Source records:
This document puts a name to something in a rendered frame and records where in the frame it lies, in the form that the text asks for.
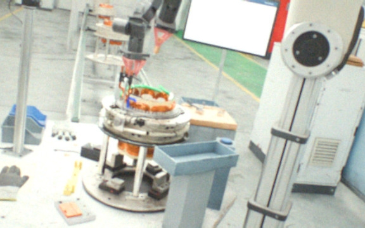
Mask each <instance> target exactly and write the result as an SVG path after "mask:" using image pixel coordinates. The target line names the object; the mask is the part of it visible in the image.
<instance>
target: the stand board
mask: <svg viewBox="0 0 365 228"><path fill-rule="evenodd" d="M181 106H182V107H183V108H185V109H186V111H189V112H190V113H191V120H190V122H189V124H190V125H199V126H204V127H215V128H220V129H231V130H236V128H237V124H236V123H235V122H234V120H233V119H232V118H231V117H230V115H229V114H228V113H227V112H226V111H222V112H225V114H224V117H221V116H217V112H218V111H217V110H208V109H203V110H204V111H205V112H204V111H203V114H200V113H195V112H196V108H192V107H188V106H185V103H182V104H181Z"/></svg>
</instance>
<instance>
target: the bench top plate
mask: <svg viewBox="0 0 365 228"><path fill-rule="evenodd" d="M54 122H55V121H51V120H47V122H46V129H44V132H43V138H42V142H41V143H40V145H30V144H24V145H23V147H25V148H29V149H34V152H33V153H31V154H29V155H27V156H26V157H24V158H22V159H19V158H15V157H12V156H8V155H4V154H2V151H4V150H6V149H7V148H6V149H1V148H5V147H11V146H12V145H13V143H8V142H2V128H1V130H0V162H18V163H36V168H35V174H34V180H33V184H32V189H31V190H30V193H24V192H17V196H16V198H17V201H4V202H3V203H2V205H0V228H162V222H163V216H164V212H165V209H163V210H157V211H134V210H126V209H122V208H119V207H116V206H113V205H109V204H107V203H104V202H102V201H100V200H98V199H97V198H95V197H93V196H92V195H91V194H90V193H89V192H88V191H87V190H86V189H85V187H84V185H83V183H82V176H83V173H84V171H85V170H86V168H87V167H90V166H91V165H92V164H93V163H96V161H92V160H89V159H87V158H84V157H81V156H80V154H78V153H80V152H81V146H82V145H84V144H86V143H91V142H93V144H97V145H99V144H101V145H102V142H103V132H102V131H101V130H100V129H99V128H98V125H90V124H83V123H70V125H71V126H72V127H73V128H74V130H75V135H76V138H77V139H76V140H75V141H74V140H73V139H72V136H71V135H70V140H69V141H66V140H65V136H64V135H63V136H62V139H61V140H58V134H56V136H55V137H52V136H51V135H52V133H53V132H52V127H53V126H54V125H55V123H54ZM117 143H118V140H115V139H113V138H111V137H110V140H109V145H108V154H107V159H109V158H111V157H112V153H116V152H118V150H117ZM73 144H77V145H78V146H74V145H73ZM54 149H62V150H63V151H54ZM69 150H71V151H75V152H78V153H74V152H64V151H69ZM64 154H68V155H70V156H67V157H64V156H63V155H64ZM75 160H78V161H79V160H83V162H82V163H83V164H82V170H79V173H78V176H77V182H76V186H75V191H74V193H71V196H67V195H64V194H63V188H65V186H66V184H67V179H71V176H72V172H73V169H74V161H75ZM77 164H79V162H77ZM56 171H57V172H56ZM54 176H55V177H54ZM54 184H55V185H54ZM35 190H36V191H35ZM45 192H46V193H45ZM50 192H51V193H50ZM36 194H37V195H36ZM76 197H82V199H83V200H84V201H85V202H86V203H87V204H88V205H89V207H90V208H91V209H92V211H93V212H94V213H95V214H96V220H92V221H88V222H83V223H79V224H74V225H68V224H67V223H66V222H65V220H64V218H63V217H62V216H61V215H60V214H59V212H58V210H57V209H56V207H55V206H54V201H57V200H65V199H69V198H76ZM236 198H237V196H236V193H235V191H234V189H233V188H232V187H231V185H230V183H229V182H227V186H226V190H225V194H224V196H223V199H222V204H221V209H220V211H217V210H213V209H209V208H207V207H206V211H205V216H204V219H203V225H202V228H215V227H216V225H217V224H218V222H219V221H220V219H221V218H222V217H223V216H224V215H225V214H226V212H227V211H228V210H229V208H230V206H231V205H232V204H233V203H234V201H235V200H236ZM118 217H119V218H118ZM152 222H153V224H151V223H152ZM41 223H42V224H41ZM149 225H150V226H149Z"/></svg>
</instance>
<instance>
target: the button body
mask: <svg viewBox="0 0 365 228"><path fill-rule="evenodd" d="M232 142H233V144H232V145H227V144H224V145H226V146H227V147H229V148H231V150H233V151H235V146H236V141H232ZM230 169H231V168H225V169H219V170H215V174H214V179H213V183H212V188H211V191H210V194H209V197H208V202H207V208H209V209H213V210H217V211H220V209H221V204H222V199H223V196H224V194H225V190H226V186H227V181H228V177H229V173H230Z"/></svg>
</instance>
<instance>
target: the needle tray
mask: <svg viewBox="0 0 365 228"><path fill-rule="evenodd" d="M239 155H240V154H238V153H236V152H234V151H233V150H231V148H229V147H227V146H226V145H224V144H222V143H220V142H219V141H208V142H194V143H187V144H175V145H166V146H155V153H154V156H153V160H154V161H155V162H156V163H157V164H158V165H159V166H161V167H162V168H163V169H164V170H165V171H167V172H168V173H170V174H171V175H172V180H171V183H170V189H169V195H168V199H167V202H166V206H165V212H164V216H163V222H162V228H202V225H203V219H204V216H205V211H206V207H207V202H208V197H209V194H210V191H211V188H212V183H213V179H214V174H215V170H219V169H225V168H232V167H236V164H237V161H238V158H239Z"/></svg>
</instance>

* INSTRUCTIONS FOR THE TASK: Your copy should match every entry above exactly and contain no pictures.

* WRITTEN RESPONSE:
This document puts a name to something in a rendered frame and records where in the frame it lies, in the form that the text asks for.
Mask each <instance> target exactly and write the result as an SVG path after "mask:" using image pixel coordinates. The target line names the object; the mask is the part of it visible in the image.
<instance>
target: the stand board
mask: <svg viewBox="0 0 365 228"><path fill-rule="evenodd" d="M181 106H182V107H183V108H185V109H186V111H189V112H190V113H191V120H190V122H189V124H190V125H199V126H204V127H215V128H220V129H231V130H236V128H237V124H236V123H235V122H234V120H233V119H232V118H231V117H230V115H229V114H228V113H227V112H226V111H222V112H225V114H224V117H221V116H217V112H218V111H217V110H208V109H203V110H204V111H205V112H204V111H203V114H200V113H195V112H196V108H192V107H188V106H185V103H182V104H181Z"/></svg>
</instance>
<instance>
target: the bench top plate
mask: <svg viewBox="0 0 365 228"><path fill-rule="evenodd" d="M54 122H55V121H51V120H47V122H46V129H44V132H43V138H42V142H41V143H40V145H30V144H24V145H23V147H25V148H29V149H34V152H33V153H31V154H29V155H27V156H26V157H24V158H22V159H19V158H15V157H12V156H8V155H4V154H2V151H4V150H6V149H7V148H6V149H1V148H5V147H11V146H12V145H13V143H8V142H2V128H1V130H0V162H18V163H36V168H35V174H34V180H33V184H32V189H31V190H30V193H24V192H17V196H16V198H17V201H4V202H3V203H2V205H0V228H162V222H163V216H164V212H165V209H163V210H157V211H134V210H126V209H122V208H119V207H116V206H113V205H109V204H107V203H104V202H102V201H100V200H98V199H97V198H95V197H93V196H92V195H91V194H90V193H89V192H88V191H87V190H86V189H85V187H84V185H83V183H82V176H83V173H84V171H85V170H86V168H87V167H90V166H91V165H92V164H93V163H96V161H92V160H89V159H87V158H84V157H81V156H80V154H78V153H80V152H81V146H82V145H84V144H86V143H91V142H93V144H97V145H99V144H101V145H102V142H103V132H102V131H101V130H100V129H99V128H98V125H90V124H83V123H70V125H71V126H72V127H73V128H74V130H75V135H76V138H77V139H76V140H75V141H74V140H73V139H72V136H71V135H70V140H69V141H66V140H65V136H64V135H63V136H62V139H61V140H58V134H56V136H55V137H52V136H51V135H52V133H53V132H52V127H53V126H54V125H55V123H54ZM117 143H118V140H115V139H113V138H111V137H110V140H109V145H108V154H107V159H109V158H111V157H112V153H116V152H118V150H117ZM73 144H77V145H78V146H74V145H73ZM54 149H62V150H63V151H54ZM69 150H71V151H75V152H78V153H74V152H64V151H69ZM64 154H68V155H70V156H67V157H64V156H63V155H64ZM75 160H78V161H79V160H83V162H82V163H83V164H82V170H79V173H78V176H77V182H76V186H75V191H74V193H71V196H67V195H64V194H63V188H65V186H66V184H67V179H71V176H72V172H73V169H74V161H75ZM77 164H79V162H77ZM56 171H57V172H56ZM54 176H55V177H54ZM54 184H55V185H54ZM35 190H36V191H35ZM45 192H46V193H45ZM50 192H51V193H50ZM36 194H37V195H36ZM76 197H82V199H83V200H84V201H85V202H86V203H87V204H88V205H89V207H90V208H91V209H92V211H93V212H94V213H95V214H96V220H92V221H88V222H83V223H79V224H74V225H68V224H67V223H66V222H65V220H64V218H63V217H62V216H61V215H60V214H59V212H58V210H57V209H56V207H55V206H54V201H57V200H65V199H69V198H76ZM236 198H237V196H236V193H235V191H234V189H233V188H232V187H231V185H230V183H229V182H227V186H226V190H225V194H224V196H223V199H222V204H221V209H220V211H217V210H213V209H209V208H207V207H206V211H205V216H204V219H203V225H202V228H215V227H216V225H217V224H218V222H219V221H220V219H221V218H222V217H223V216H224V215H225V214H226V212H227V211H228V210H229V208H230V206H231V205H232V204H233V203H234V201H235V200H236ZM118 217H119V218H118ZM152 222H153V224H151V223H152ZM41 223H42V224H41ZM149 225H150V226H149Z"/></svg>
</instance>
<instance>
target: the button body
mask: <svg viewBox="0 0 365 228"><path fill-rule="evenodd" d="M232 142H233V144H232V145H227V144H224V145H226V146H227V147H229V148H231V150H233V151H235V146H236V141H232ZM230 169H231V168H225V169H219V170H215V174H214V179H213V183H212V188H211V191H210V194H209V197H208V202H207V208H209V209H213V210H217V211H220V209H221V204H222V199H223V196H224V194H225V190H226V186H227V181H228V177H229V173H230Z"/></svg>
</instance>
<instance>
target: the needle tray
mask: <svg viewBox="0 0 365 228"><path fill-rule="evenodd" d="M239 155H240V154H238V153H236V152H234V151H233V150H231V148H229V147H227V146H226V145H224V144H222V143H220V142H219V141H208V142H194V143H187V144H175V145H166V146H155V153H154V156H153V160H154V161H155V162H156V163H157V164H158V165H159V166H161V167H162V168H163V169H164V170H165V171H167V172H168V173H170V174H171V175H172V180H171V183H170V189H169V195H168V199H167V202H166V206H165V212H164V216H163V222H162V228H202V225H203V219H204V216H205V211H206V207H207V202H208V197H209V194H210V191H211V188H212V183H213V179H214V174H215V170H219V169H225V168H232V167H236V164H237V161H238V158H239Z"/></svg>
</instance>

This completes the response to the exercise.